▸ Goal of the exercise:
Give the number of lines in the entries below that hold "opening", with no accompanying words.

(Items listed in a dataset)
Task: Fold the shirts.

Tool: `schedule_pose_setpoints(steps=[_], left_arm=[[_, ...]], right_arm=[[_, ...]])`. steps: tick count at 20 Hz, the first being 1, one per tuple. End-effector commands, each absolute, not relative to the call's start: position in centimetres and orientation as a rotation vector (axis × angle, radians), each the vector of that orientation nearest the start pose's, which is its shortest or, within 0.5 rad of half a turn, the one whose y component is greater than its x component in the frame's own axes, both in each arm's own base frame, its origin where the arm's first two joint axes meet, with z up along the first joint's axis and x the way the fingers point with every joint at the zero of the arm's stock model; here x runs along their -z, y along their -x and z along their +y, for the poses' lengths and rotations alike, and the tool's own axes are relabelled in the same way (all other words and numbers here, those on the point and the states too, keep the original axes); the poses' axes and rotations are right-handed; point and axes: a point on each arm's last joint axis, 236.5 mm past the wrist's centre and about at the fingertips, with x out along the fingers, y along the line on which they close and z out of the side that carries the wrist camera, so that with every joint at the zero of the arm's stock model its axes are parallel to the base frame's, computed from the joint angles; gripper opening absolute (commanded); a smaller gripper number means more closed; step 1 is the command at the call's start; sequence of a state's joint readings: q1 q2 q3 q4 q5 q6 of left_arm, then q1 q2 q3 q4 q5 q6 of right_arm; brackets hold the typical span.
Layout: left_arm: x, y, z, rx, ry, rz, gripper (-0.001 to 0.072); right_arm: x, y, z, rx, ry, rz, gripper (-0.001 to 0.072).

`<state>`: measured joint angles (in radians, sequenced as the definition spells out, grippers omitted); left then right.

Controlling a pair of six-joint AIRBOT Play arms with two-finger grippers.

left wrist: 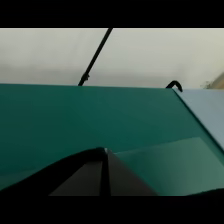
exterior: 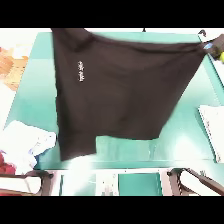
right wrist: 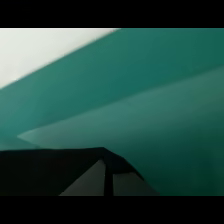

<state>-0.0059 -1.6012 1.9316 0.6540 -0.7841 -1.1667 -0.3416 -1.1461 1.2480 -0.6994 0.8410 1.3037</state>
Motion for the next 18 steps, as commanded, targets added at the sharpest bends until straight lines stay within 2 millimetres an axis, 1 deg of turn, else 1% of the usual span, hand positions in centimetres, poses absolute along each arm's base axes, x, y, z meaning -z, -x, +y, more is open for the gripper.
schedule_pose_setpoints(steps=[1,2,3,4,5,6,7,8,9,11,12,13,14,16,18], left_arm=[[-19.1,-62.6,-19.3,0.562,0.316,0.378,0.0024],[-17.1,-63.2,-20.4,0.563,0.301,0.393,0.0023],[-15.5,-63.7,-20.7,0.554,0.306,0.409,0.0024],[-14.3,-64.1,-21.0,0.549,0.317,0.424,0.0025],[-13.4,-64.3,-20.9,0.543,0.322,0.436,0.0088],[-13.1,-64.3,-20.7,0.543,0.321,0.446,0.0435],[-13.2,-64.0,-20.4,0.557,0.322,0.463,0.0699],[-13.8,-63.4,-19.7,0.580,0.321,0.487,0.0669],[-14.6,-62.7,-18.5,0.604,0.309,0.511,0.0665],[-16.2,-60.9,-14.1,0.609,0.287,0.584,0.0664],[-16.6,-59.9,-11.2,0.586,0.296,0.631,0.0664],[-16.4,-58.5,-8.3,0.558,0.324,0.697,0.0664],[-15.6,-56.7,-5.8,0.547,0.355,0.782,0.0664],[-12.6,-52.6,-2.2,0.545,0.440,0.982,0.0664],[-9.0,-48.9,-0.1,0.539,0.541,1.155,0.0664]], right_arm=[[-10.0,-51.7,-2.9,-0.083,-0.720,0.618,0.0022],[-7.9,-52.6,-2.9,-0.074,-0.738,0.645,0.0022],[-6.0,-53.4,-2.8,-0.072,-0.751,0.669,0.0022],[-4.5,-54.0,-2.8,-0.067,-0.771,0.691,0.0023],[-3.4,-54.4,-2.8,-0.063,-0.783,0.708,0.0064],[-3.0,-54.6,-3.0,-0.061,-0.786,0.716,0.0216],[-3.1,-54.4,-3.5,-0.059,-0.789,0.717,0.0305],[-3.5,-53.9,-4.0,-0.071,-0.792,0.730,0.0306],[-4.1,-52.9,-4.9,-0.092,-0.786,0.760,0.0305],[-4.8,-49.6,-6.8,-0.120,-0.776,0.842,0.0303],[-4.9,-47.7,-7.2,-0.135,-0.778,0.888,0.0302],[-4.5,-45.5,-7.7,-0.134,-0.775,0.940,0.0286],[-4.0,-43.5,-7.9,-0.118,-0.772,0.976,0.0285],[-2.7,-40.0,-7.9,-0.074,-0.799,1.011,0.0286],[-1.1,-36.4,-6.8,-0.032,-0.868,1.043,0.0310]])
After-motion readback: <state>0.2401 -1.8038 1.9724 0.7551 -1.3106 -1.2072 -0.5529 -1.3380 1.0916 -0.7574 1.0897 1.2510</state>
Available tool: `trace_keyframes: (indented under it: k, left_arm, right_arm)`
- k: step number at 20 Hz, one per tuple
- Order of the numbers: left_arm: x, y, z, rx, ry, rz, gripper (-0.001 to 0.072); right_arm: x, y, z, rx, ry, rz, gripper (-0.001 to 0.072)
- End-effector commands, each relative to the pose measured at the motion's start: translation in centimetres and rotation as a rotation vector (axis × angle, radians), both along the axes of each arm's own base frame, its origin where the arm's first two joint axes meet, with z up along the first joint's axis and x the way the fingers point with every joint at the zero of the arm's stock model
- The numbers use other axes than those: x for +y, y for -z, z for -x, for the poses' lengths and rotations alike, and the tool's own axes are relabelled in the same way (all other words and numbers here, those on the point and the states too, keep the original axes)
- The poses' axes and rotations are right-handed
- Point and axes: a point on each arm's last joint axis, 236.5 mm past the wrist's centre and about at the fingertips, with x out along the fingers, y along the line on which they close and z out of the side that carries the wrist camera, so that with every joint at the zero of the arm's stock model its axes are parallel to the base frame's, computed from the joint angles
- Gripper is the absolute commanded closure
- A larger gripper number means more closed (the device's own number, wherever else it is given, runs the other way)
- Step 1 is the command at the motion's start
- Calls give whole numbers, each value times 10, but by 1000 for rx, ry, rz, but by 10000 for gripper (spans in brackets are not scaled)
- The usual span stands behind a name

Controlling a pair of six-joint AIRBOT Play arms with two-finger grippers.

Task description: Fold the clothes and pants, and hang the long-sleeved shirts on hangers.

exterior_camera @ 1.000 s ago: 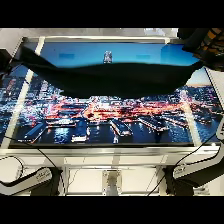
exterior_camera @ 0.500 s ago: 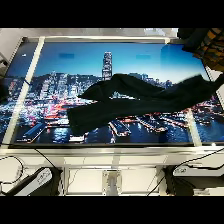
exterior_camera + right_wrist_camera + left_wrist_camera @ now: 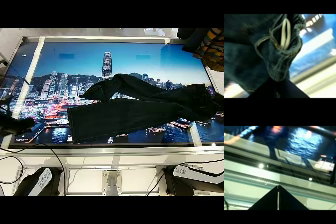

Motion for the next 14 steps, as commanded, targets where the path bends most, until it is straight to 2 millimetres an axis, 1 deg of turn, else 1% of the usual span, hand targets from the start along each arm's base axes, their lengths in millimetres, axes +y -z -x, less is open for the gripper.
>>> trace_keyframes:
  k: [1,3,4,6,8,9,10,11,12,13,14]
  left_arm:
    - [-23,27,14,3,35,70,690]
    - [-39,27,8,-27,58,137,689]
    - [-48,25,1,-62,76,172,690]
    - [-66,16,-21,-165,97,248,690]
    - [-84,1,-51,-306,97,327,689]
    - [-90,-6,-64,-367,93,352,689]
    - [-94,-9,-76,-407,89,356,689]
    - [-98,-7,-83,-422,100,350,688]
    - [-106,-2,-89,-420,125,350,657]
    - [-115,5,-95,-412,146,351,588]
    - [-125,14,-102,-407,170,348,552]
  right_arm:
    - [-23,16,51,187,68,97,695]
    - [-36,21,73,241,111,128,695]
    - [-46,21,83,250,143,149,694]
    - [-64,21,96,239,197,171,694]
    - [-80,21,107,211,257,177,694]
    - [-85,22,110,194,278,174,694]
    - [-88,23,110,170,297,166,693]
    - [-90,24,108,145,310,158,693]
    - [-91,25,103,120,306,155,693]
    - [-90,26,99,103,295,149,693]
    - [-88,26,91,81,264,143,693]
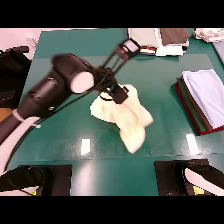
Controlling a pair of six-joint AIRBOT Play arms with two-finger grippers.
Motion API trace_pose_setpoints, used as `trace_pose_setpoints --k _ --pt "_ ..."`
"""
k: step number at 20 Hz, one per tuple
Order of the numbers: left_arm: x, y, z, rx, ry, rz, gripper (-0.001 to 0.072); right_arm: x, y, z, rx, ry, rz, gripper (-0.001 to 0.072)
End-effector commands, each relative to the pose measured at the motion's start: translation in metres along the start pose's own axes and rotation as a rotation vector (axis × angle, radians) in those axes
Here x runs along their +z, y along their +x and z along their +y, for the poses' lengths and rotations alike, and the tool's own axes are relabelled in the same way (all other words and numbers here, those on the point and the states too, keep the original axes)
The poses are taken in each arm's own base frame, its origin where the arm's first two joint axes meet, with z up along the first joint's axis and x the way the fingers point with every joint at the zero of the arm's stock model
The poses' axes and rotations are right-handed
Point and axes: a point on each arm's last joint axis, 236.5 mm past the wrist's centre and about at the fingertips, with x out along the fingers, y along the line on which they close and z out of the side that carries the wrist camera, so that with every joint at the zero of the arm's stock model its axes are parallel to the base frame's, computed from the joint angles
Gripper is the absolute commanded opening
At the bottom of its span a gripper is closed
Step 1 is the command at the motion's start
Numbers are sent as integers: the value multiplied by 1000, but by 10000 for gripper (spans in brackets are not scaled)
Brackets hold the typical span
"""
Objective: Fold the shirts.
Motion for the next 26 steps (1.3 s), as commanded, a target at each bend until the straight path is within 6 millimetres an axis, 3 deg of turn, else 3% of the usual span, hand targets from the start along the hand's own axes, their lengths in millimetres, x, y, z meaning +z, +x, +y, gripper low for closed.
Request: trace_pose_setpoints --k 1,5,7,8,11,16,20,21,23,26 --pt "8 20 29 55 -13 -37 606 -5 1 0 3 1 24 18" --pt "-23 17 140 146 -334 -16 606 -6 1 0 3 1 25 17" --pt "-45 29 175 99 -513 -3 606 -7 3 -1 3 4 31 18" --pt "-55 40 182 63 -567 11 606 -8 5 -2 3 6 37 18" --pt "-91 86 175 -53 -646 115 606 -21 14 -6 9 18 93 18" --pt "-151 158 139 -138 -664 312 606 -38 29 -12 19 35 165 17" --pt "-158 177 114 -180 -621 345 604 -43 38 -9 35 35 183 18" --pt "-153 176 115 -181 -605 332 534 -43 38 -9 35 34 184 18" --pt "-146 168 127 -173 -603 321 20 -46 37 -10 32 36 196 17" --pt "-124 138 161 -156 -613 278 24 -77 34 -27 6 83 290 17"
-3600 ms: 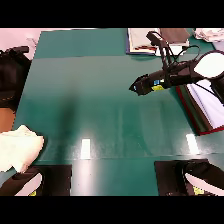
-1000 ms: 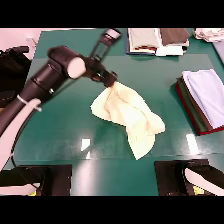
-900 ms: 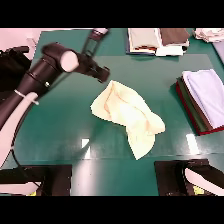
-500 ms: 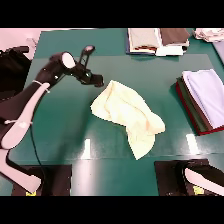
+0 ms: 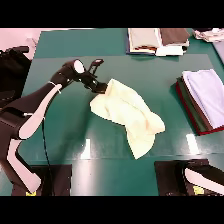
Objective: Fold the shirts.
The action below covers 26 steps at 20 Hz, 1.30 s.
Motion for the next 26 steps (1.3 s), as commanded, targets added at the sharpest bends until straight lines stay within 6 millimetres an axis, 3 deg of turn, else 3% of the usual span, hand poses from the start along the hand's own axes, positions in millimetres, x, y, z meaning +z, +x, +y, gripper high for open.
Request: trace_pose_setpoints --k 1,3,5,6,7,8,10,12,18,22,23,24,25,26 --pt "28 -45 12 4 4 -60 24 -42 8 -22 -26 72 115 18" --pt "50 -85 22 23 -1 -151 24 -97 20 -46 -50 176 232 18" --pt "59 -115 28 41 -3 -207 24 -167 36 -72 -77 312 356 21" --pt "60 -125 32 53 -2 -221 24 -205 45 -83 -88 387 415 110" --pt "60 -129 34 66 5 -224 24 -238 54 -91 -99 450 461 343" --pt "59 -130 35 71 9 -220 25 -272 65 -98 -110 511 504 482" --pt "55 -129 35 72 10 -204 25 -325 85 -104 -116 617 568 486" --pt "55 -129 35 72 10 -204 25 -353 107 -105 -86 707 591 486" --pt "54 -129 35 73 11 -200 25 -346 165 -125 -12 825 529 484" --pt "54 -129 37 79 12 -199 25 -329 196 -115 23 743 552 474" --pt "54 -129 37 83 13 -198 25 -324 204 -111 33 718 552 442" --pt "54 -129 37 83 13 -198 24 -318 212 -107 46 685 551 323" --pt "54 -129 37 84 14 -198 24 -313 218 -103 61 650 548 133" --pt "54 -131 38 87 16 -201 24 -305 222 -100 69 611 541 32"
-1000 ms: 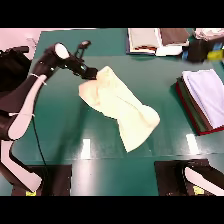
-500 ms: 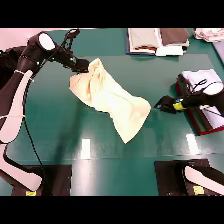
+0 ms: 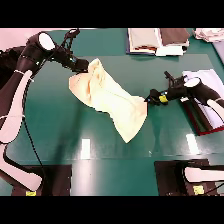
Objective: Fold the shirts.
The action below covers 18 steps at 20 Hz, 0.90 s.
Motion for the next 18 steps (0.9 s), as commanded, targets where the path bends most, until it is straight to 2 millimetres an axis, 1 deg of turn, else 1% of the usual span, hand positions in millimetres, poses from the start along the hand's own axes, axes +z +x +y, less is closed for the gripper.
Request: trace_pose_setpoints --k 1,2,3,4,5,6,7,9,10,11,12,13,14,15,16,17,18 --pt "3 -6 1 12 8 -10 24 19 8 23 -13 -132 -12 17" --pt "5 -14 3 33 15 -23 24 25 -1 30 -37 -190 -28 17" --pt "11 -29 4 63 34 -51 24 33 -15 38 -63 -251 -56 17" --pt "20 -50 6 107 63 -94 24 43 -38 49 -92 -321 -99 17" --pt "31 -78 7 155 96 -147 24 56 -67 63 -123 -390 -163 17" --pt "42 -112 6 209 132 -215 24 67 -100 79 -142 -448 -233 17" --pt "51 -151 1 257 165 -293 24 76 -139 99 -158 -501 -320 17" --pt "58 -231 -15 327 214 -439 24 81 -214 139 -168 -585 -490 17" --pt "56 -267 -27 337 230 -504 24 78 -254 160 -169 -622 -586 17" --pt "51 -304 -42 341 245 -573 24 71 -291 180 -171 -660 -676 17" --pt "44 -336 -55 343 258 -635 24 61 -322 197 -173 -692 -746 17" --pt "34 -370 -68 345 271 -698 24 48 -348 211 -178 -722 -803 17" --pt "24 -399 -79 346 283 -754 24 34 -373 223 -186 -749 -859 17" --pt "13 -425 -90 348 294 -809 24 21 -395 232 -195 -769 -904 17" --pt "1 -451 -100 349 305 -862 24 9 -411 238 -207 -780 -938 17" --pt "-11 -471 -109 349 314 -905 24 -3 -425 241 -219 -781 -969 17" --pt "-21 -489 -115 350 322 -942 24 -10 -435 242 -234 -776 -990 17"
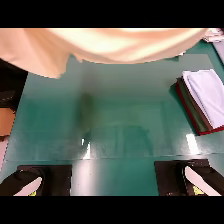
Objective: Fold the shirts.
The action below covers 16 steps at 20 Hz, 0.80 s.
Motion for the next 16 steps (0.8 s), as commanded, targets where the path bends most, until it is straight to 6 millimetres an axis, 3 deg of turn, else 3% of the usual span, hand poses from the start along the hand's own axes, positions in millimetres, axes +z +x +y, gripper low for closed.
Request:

▸ Output of the exercise:
2